I feel strongly about what the marital bedroom represents in the home. I still think the H should tell his WW that he doesn't want her sleeping with him in the MBR, and if he feels he can set her belongings out of the MBR, without causing WWIII.....then, he should. However, let me make this perfectly clear. If the WW has a tendency to get violent in any manner......then I suggest that the H does not pursue it. The last thing he needs is domestic violence in the home. I don't want to sound as if I am suggesting that the H do anything that hints of DV. I believe in most cases that he has to be assertive, but if he doesn't think he can stand his own ground with her (and without DV), then he doesn't need to attempt having her removed from the MBR. I think it's worse to try to have her removed.....only to succumb to her bullying. He needs to use common sense. I mean, some WW's go crazy!
Since writing that particular thread, I have seen some stories where the H would get hyper-focused on the MBR issue, but would ignore other equally important issues. The whole purpose gets lost, when he can't stay objective. In some cases, it just became a battle of the wills to see which spouse remained in the MBR.....and sometimes it caused bad outcomes. I still feel the faithful spouse should have the MBR, but not at the point of getting into a domestic violence situation. If she's going to get physically violent, or call the cops and get you arrested b/c you are trying to force her out of the MBR (which actually happened in one case)......I think that's carrying things too far. It caused a lot of problems for that man....and in the end, he still didn't get the MBR! The whole purpose behind separating her from the MBR, was lost in that situation. My point is to always use your head about these type of things suggested on the board. Understand the purpose behind your action.

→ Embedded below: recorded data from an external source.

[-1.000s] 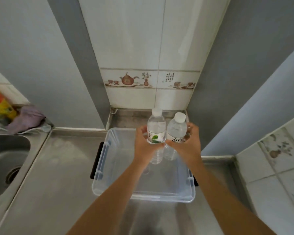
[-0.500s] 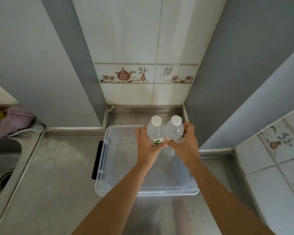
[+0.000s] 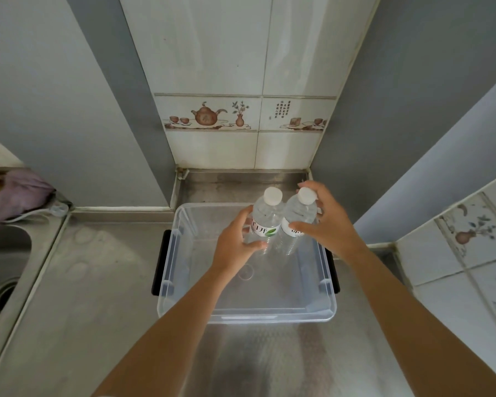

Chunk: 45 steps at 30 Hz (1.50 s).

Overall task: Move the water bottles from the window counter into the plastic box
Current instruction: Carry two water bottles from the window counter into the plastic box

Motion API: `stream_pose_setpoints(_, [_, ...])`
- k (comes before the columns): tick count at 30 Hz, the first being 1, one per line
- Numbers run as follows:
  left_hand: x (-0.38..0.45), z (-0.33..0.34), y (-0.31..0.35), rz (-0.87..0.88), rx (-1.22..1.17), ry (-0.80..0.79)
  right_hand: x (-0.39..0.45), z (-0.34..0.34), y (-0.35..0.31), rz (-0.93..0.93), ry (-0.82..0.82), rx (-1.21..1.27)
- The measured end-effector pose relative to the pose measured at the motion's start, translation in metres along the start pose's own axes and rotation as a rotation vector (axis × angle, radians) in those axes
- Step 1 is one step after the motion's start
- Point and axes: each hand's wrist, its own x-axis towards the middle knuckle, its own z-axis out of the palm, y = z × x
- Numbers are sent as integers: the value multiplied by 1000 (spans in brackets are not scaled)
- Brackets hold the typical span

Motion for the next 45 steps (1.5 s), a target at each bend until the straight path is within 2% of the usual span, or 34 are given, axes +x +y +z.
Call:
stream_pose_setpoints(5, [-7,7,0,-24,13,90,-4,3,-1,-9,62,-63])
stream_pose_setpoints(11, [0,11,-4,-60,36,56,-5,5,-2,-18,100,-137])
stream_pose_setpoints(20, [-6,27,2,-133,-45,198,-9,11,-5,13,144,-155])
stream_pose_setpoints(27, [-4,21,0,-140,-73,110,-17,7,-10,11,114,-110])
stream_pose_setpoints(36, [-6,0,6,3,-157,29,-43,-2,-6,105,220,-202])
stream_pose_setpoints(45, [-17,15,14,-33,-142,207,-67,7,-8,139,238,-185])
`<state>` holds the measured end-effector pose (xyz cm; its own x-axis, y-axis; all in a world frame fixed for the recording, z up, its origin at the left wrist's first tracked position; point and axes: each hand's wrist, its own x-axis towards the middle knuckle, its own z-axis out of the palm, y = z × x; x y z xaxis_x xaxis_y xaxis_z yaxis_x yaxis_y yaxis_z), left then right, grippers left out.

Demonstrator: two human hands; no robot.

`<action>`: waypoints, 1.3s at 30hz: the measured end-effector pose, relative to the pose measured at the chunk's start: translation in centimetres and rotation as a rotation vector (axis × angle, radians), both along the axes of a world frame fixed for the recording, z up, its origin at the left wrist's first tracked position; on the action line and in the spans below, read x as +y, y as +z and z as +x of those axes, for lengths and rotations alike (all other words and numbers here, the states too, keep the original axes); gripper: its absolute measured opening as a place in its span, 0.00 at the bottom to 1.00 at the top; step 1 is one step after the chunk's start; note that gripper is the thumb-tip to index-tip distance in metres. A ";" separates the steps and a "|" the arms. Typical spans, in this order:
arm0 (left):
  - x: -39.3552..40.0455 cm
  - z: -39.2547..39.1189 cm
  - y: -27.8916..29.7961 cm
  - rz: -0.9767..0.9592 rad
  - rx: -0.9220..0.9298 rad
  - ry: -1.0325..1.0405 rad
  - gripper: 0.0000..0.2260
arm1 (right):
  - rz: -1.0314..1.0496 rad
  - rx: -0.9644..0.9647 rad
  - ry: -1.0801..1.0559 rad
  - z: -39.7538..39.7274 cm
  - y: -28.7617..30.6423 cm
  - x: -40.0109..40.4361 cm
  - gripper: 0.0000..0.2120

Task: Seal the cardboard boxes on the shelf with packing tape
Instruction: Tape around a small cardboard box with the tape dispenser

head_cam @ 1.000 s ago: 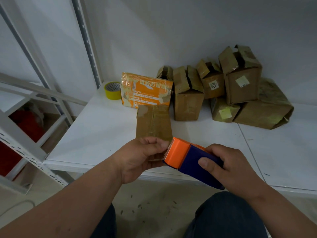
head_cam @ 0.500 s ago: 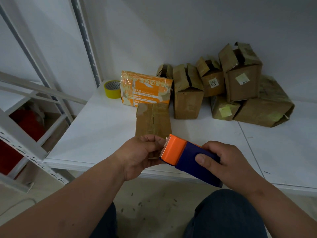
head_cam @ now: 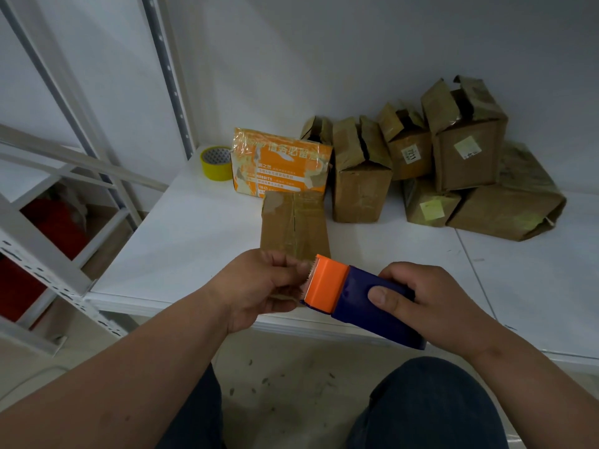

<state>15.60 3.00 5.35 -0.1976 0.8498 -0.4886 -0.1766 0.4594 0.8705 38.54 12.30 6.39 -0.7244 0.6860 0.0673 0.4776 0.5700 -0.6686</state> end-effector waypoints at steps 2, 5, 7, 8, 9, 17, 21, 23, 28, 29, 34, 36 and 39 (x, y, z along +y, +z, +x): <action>0.0 0.2 0.1 0.044 0.151 0.049 0.05 | -0.012 -0.019 0.003 -0.3 0.0 0.2 0.24; 0.1 0.0 0.4 0.114 0.259 0.148 0.05 | -0.043 -0.018 0.015 -0.8 0.5 0.6 0.22; 0.0 -0.2 0.7 0.141 0.274 0.187 0.05 | -0.045 -0.005 0.044 -1.1 1.1 1.1 0.23; 0.0 -0.2 0.9 0.151 0.272 0.199 0.05 | -0.036 -0.006 0.064 -1.2 1.4 1.4 0.23; 0.0 -0.3 1.1 0.157 0.267 0.208 0.04 | -0.022 -0.015 0.085 -1.3 1.7 1.7 0.24; -1.2 -6.2 2.9 0.126 0.318 0.403 0.05 | 0.065 -0.228 0.052 1.5 3.9 4.2 0.28; -1.8 -7.1 2.0 0.051 0.334 0.397 0.05 | 0.004 -0.335 0.002 2.4 4.4 5.9 0.29; -2.0 -6.6 0.9 0.004 0.327 0.379 0.04 | -0.005 -0.410 -0.020 2.2 4.3 6.8 0.22; -1.9 -5.1 -1.2 -0.066 0.314 0.392 0.04 | -0.005 -0.590 -0.014 1.0 4.0 8.7 0.16; -1.8 -5.0 -1.4 -0.073 0.313 0.398 0.04 | -0.008 -0.613 -0.016 0.8 4.0 8.9 0.17; -1.0 -4.7 -2.3 -0.115 0.308 0.440 0.03 | -0.006 -0.700 -0.017 -0.3 3.7 9.8 0.16; -0.8 -4.5 -2.6 -0.122 0.307 0.439 0.03 | 0.001 -0.740 -0.013 -0.7 3.5 10.1 0.17; -0.6 -4.4 -3.3 -0.125 0.309 0.439 0.03 | 0.009 -0.788 -0.015 -1.3 3.3 10.5 0.18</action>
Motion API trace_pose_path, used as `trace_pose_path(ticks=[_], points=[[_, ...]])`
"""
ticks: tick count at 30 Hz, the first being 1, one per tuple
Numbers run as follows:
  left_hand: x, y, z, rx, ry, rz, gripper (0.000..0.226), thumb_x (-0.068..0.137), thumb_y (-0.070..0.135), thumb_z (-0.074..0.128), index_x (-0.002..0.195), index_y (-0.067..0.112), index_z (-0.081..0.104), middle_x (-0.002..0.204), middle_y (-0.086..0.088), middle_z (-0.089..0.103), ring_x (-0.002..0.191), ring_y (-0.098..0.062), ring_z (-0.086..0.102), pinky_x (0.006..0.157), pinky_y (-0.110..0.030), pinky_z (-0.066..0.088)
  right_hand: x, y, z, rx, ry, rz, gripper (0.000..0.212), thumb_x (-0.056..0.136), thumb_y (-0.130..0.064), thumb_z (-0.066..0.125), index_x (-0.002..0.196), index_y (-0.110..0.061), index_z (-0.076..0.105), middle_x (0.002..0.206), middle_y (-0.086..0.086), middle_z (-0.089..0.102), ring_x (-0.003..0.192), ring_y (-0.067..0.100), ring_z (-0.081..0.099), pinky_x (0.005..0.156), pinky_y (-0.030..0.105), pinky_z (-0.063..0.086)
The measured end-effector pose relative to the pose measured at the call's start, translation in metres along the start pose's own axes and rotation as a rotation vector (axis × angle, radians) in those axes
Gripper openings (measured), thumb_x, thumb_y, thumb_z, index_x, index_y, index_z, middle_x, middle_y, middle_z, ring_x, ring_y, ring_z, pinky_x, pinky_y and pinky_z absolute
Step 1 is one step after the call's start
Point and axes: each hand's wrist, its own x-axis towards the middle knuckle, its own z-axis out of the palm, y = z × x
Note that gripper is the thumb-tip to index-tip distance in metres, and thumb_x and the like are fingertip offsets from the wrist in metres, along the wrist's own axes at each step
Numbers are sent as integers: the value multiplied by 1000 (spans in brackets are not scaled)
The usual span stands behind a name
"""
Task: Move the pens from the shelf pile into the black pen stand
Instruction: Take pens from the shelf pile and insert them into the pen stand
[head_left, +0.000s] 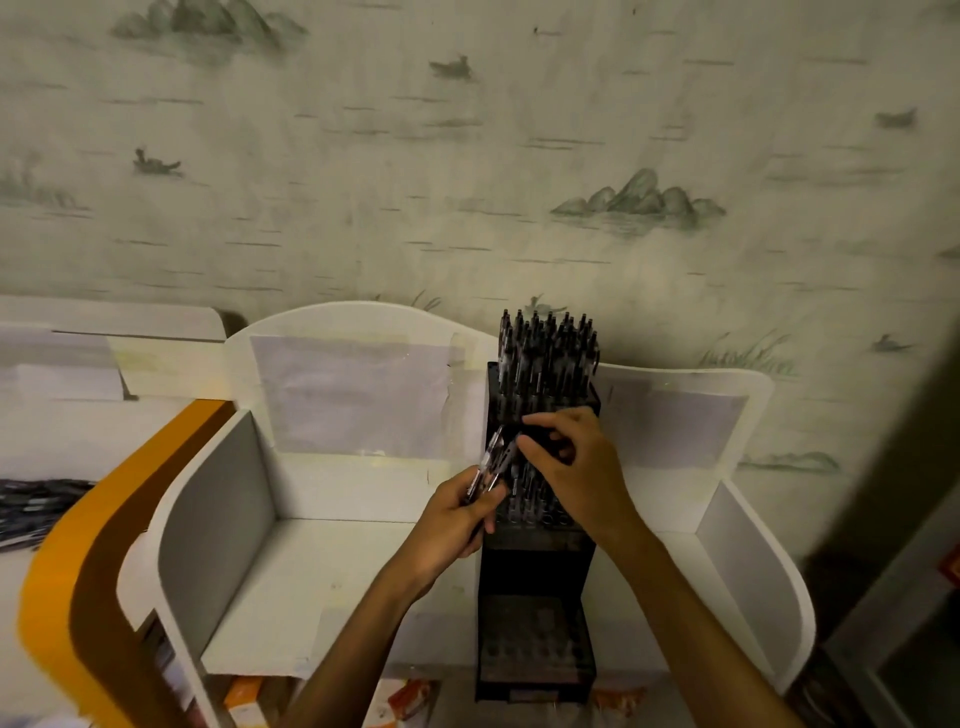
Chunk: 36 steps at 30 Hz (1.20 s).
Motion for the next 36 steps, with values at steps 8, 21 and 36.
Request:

Here's the thing. You know your W, better than anyone else. If you know she's going to fight you to the death and things may turn badly......then, I think you have to decide if it is worth it. You shouldn't do it just b/c I or someone else feels it is right. You have to do what you believe strongly about.....and you have to stay balanced about these things. That's why I am always saying to know what your values and core beliefs are....b/c they should be the foundation of your decisions.
Choose the hill you want to die on, and if it's the MBR....then you probably know what you will be facing and what you'll have to do. (Maybe it won't be a hill you have to die on, IDK). You have to decide if it's worth it or not. If there are other hills you feel are more important to die on, then that should be your decision to make. Stay objective about your situation.
Does any of this make sense, or do I sound as if I'm talking out of both sides of my mouth?
It is not about what you feel should work in your M. It is about doing the work that gets the right results. Do what works!